Dal Vangelo
secondo Luca (19,1-10) – XXXI domenica del tempo ordinario
In quel tempo,
Gesù entrò nella città di Gèrico e la stava attraversando, quand’ecco un uomo,
di nome Zacchèo, capo dei pubblicani e ricco, cercava di vedere chi era Gesù,
ma non gli riusciva a causa della folla, perché era piccolo di statura. Allora
corse avanti e, per riuscire a vederlo, salì su un sicomòro, perché doveva
passare di là. Quando giunse sul luogo, Gesù alzò lo sguardo e gli disse:
«Zacchèo, scendi subito, perché oggi devo fermarmi a casa tua». Scese in fretta
e lo accolse pieno di gioia. Vedendo ciò, tutti mormoravano: «È entrato in casa
di un peccatore!». Ma Zacchèo, alzatosi, disse al Signore: «Ecco, Signore, io
do la metà di ciò che possiedo ai poveri e, se ho rubato a qualcuno,
restituisco quattro volte tanto». Gesù gli rispose: «Oggi per questa casa è
venuta la salvezza, perché anch’egli è figlio di Abramo. Il Figlio dell’uomo
infatti è venuto a cercare e a salvare ciò che era perduto».
COMMENTO
Ricco,
potente e insoddisfatto: questa potrebbe essere la sintesi dello stato d’animo
del povero – vale la pena dirlo – Zaccheo. La sua statura fisica viene usata
dall’evangelista narratore per richiamare la piccolezza della statura morale o,
come si usa dire, della sua piccineria. Zaccheo, ce lo immaginiamo sgomitare
tra la folla per incrociare lo sguardo di Gesù, tutto inutilmente, e alla fine
tentare la scalata di un sicomoro; proprio lui che la sua scalata sociale
l’aveva già vinta in un modo o in un altro, con il relativo successo economico
che ne era conseguito.
Ma
evidentemente non gli bastava.

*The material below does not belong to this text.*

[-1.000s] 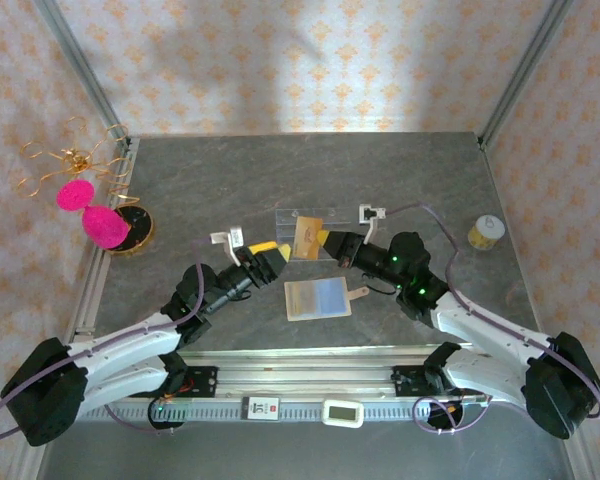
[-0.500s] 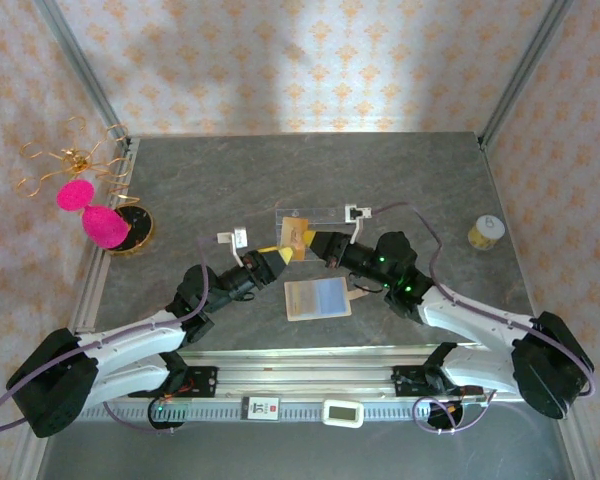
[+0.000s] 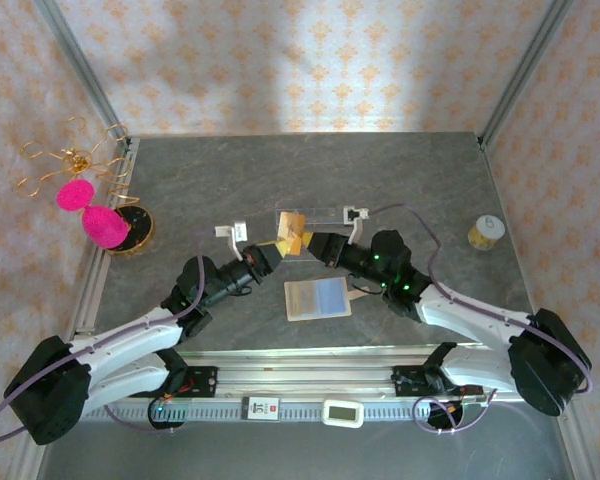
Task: Take the credit cards out of the card holder
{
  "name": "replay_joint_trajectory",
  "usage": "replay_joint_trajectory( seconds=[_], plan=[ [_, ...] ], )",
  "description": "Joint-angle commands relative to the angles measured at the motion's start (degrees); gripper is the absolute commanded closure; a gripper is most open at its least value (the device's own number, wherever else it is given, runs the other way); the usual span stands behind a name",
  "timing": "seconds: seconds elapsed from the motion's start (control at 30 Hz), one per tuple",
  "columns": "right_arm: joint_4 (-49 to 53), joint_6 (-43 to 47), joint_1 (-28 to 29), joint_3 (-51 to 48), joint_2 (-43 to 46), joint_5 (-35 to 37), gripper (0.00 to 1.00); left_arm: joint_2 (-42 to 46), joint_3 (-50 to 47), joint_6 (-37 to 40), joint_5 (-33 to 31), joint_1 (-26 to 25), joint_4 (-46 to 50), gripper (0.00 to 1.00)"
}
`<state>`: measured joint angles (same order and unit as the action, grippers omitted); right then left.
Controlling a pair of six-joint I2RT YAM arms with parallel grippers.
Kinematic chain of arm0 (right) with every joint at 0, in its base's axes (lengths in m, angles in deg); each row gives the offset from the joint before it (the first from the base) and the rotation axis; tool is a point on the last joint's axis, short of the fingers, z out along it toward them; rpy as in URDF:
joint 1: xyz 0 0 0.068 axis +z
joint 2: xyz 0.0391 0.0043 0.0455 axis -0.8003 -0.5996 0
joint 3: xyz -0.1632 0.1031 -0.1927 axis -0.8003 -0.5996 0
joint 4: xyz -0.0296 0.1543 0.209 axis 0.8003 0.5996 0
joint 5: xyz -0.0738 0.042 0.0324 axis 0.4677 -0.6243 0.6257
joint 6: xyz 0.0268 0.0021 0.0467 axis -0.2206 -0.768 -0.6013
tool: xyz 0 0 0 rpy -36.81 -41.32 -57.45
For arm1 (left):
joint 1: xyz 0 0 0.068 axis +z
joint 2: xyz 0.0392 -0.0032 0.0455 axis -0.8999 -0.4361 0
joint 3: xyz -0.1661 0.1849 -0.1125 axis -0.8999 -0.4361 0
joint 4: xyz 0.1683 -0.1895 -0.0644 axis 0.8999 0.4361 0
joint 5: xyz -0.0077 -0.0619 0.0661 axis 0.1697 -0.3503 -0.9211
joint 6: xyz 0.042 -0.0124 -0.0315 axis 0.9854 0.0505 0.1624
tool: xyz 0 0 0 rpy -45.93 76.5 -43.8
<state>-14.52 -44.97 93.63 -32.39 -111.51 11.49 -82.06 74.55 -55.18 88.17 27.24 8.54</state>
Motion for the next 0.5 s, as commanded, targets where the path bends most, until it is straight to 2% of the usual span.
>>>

Ed è qui che Zaccheo inizia a crescere e a
diventare grande. Quello che aveva sentito dire di Gesù di Nazaret doveva
averlo intrigato, affascinato per colmare quel vuoto nel cuore che né i soldi,
né il potere avevano riempito.
Qui
si inserisce la sorpresa della narrazione. Gesù si rivolge a Zaccheo come ad
una persona a lui ben nota e gli chiede accoglienza in casa. Come risuonano
profondamente vere le parole del nostro Papa Francesco che nel paragrafo n. 3
della Esortazione “Evangelii Gaudium” dice: “Chi rischia, il Signore non lo
delude, e quando qualcuno fa un piccolo passo verso Gesù, scopre che Lui già aspettava
il suo arrivo a braccia aperte” (EG 2).
Ecco
da dove nascono le opere di misericordia: da un incontro con un volto di
misericordia da cui ci si sente cercati e amati, un volto alla cui luce si
allungano nella coscienza le ombre dei nostri banali raggiri e dei nostri umani
espedienti per farci una posizione, certamente assai traballante.
Zaccheo
non è un modello per la sua disonestà ma per l’onestà della sua ricerca, della
sua domanda di verità, e finalmente, per la sua apertura a chi già lo attendeva
a braccia aperte. Le sue elargizioni, la restituzione moltiplicata del denaro
ingiustamente sottratto, sono le prove tangibili della conversione del cuore, non
un tentativo di comprarsi l’amicizia di Gesù che lo aveva di gran lunga
preceduto. Ma i nostri gesti manifestano la gioia di un incontro o sono solo
comportamenti da galateo? Avvertiva Don Tonino Bello, vescovo di Molfetta,
deceduto nel 1993: “Se ci dovessero accusare di essere cristiani, rischieremmo
di essere assolti … per insufficienza di prove”.